# Solved: "DVD burner not found" (Windows DVD Maker)



## spam-man (Jan 8, 2012)

I have opened Windows DVD Maker and added a .wmv file to burn onto DVD. Everything work and is set to go but the software hasn't picked up a DVD burner on my system. 

I have burned DVD data discs and have also copied existing DVDs using the Roxio Easy CD & DVD Burning software on the machine, so I know the hardware is working! The Roxio software sadly doesn't allow me burn DVDs from files on my computer, which Windows DVD Maker does (or at least should, if I could get it to pick up the DVD burner!). 

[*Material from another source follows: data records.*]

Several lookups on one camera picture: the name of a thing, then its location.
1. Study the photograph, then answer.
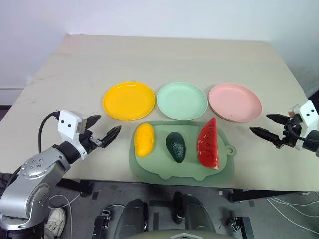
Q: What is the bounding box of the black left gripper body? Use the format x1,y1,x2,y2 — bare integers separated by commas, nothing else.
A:
78,129,104,154

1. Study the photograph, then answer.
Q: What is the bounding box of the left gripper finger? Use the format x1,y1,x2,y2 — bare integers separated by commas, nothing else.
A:
100,124,122,149
85,115,102,132

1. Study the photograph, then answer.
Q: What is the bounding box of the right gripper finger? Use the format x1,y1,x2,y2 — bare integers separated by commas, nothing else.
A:
249,126,283,148
266,113,290,125

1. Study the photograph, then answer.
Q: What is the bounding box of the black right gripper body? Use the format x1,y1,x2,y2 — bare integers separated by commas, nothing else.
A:
275,114,304,150

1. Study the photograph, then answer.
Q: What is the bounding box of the yellow plate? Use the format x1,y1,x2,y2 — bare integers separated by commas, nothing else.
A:
103,81,156,122

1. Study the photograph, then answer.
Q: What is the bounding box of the pink plate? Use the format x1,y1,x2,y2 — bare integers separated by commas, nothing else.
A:
208,83,263,123

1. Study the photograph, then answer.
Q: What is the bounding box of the light green plate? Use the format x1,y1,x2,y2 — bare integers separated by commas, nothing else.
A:
156,81,208,122

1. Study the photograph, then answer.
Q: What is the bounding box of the yellow mango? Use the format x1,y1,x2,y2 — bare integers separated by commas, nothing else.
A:
134,123,156,158

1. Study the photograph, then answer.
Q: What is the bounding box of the green cutting board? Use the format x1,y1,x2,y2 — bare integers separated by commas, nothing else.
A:
129,120,236,186

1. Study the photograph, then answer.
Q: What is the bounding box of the red watermelon slice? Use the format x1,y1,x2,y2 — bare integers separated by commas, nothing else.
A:
197,117,221,171

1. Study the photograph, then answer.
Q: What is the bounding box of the dark green avocado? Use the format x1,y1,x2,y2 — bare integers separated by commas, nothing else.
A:
165,132,186,164

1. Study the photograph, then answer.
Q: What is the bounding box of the white sneaker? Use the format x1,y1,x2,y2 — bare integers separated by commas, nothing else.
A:
44,208,66,239

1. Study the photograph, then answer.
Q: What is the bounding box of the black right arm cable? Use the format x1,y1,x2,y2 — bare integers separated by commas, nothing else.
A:
284,123,312,144

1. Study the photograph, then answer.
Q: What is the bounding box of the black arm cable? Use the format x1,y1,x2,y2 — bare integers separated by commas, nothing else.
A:
37,111,61,153
284,123,312,144

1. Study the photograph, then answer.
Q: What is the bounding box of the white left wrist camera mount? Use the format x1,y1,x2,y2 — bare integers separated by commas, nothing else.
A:
57,109,89,160

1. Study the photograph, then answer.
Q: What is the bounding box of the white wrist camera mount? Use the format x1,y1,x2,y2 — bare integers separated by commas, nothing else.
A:
57,109,89,160
288,100,319,151

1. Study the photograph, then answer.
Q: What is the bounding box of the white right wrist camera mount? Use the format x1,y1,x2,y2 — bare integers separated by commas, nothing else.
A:
288,100,319,151

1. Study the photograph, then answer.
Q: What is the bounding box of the black table frame bar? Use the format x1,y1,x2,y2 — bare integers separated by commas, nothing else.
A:
227,188,319,203
56,178,93,198

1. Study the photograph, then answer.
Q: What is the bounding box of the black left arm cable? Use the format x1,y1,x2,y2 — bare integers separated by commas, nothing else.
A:
37,111,61,153

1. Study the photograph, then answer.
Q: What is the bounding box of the white floor cable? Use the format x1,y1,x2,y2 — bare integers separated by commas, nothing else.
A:
48,193,81,213
266,192,319,218

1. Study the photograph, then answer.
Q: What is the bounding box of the black stand bracket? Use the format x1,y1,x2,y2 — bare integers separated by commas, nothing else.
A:
225,216,255,239
91,209,112,239

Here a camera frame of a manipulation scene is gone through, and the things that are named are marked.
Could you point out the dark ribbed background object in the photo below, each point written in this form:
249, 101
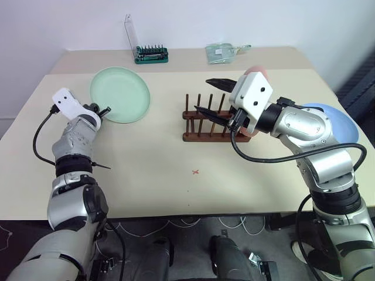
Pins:
359, 85

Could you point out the blue plate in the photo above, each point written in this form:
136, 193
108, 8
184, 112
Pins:
342, 126

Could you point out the white shoe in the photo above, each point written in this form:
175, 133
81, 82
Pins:
299, 250

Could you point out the dark rounded robot leg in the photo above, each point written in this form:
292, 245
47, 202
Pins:
228, 257

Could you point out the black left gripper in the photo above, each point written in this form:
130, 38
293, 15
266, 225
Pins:
91, 107

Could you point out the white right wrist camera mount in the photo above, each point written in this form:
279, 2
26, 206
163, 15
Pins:
252, 90

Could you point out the pink plate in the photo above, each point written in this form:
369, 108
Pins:
258, 70

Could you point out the green screwdriver bit set case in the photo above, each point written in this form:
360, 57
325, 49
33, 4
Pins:
152, 57

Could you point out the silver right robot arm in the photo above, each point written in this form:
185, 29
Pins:
304, 123

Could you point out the black table frame bracket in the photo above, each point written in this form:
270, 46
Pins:
281, 221

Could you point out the black zip tie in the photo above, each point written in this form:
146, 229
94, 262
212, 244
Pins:
101, 166

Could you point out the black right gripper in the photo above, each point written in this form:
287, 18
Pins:
238, 120

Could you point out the clear plastic bag with item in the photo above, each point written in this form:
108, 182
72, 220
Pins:
220, 52

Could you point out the green plate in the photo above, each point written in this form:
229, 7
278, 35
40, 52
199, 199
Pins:
120, 95

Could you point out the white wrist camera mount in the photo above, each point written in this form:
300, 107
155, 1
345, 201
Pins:
66, 102
252, 90

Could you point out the wooden dish rack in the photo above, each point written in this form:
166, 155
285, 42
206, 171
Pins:
215, 137

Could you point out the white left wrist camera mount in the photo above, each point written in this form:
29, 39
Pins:
66, 102

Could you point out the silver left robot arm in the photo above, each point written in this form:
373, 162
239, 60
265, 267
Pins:
73, 137

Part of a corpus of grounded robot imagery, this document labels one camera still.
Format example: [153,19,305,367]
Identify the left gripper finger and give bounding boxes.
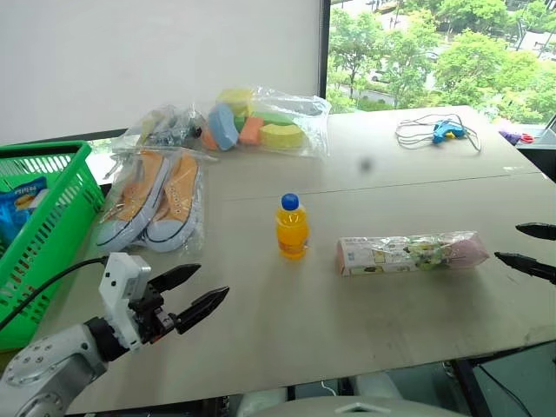
[149,262,202,297]
[173,286,230,335]

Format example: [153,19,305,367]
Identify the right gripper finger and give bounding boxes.
[494,251,556,286]
[515,222,556,240]

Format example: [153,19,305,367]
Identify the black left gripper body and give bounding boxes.
[128,278,180,345]

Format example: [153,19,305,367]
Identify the green plastic basket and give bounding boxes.
[0,140,107,352]

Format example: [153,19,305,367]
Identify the orange canvas sneaker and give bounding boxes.
[96,151,171,251]
[144,151,202,254]

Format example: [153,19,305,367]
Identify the dark side table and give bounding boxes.
[515,124,556,180]

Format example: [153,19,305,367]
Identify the orange sneakers in bag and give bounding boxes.
[92,145,210,258]

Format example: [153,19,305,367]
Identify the orange juice bottle blue cap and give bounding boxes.
[275,193,309,261]

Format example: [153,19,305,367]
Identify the black table leg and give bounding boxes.
[450,359,484,417]

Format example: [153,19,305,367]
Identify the pink plastic snack package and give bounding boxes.
[336,230,491,279]

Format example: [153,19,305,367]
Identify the clear bag of small parts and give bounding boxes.
[109,103,210,154]

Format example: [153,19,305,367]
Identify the blue sponge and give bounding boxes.
[207,103,242,152]

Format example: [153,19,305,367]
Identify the blue snack bag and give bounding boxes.
[0,175,49,258]

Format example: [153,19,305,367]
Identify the large yellow sponge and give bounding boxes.
[259,122,306,151]

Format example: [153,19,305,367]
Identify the round yellow sponge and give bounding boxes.
[216,87,255,118]

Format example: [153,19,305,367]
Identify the green sponge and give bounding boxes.
[253,109,301,128]

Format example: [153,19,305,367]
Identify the clear plastic sponge bag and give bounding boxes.
[192,83,333,161]

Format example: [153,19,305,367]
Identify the white roller blind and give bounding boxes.
[0,0,325,145]

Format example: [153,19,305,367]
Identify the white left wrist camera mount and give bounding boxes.
[98,252,154,354]

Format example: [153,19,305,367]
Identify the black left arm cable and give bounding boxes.
[0,255,109,334]

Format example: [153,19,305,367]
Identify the blue glue gun with cable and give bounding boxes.
[395,113,483,154]

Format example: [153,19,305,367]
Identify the dark window frame post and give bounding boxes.
[313,0,333,103]

Does anyone have any suggestions? 

With thanks 
Mark 

P.S. The DVD burner is a HL-DT-ST DVD+-RW GA31N ATA Device


----------



## spam-man (Jan 8, 2012)

Many thanks To Elvandil who has solved this problem here: www.techguy.org/896890

I am using a USB Modem (connecting to the '3' Mobile Phone network) - for some reason, the USB Modem gets picked up in Device Manager as a CD/DVD ROM drive, and this is what was causing the issue!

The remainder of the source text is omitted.